Flexible, High-Quality, and Highly Reliable Panel Development
Orion’s panel-development tools include pre-validated reagents, commercial panels, and labeling kits that make it easy to incorporate custom markers. This significantly shortens panel-development time. Since all antibodies can be stained in a single round, validation becomes simpler and data quality improves.
High Throughput and High Plex for Large-Scale Cohorts
Orion provides the high throughput and high multiplexing capabilities required for whole-slide microenvironment analysis. It processes dozens to hundreds of samples in a short period, generating statistically supported quantitative data linked to clinical outcomes.

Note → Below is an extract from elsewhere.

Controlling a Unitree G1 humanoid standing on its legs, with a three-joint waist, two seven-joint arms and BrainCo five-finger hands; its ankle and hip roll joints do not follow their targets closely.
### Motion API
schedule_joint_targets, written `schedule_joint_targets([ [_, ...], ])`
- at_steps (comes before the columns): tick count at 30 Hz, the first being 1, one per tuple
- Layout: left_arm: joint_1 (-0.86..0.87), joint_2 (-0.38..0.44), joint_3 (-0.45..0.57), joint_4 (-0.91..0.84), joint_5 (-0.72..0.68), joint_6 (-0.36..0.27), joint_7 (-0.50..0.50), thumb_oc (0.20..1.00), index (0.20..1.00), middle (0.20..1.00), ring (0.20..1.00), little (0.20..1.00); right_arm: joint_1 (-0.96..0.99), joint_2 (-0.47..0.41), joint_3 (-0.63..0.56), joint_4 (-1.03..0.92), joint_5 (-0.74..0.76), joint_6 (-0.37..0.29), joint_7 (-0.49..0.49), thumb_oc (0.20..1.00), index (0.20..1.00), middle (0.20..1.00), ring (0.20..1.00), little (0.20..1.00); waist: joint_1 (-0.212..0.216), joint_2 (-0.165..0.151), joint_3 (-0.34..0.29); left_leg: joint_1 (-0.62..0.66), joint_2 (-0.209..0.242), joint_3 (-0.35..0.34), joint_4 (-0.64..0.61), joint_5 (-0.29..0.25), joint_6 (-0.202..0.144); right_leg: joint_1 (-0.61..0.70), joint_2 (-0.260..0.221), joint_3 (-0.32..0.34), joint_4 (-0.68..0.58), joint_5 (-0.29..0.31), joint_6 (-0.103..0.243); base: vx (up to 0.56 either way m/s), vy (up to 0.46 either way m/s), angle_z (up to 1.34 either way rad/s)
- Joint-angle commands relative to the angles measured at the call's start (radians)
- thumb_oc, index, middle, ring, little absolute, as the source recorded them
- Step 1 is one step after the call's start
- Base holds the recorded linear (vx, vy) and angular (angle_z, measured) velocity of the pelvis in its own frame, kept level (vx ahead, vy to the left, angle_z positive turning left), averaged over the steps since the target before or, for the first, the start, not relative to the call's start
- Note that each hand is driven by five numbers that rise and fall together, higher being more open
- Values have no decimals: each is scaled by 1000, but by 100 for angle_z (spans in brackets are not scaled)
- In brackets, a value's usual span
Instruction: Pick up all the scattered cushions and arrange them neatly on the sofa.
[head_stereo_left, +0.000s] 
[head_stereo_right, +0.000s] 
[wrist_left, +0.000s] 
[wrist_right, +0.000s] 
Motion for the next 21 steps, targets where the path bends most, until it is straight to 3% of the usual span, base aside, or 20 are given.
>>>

Bringing Discovery and Translation Together in One Platform
Orion is the only platform that supports both high-plex discovery panels and single-round translational panels. With 20-channel single-round acquisition and optional cycling for even higher plex, researchers can—for example—perform 51-plex discovery analysis over three rounds and then refine the findings into a clinically focused single-round panel for high-throughput validation, all on a single instrument.
Conclusion
Orion enables high-plex, high-throughput spatial protein analysis across large sample sets, providing strong support for biomarker validation in clinical studies. By connecting discovery-stage spatial transcriptomics with functional validation at the protein level, Orion bridges the gap from biomarker discovery to clinical research, accelerating translation of spatial-biology insights into patient benefit.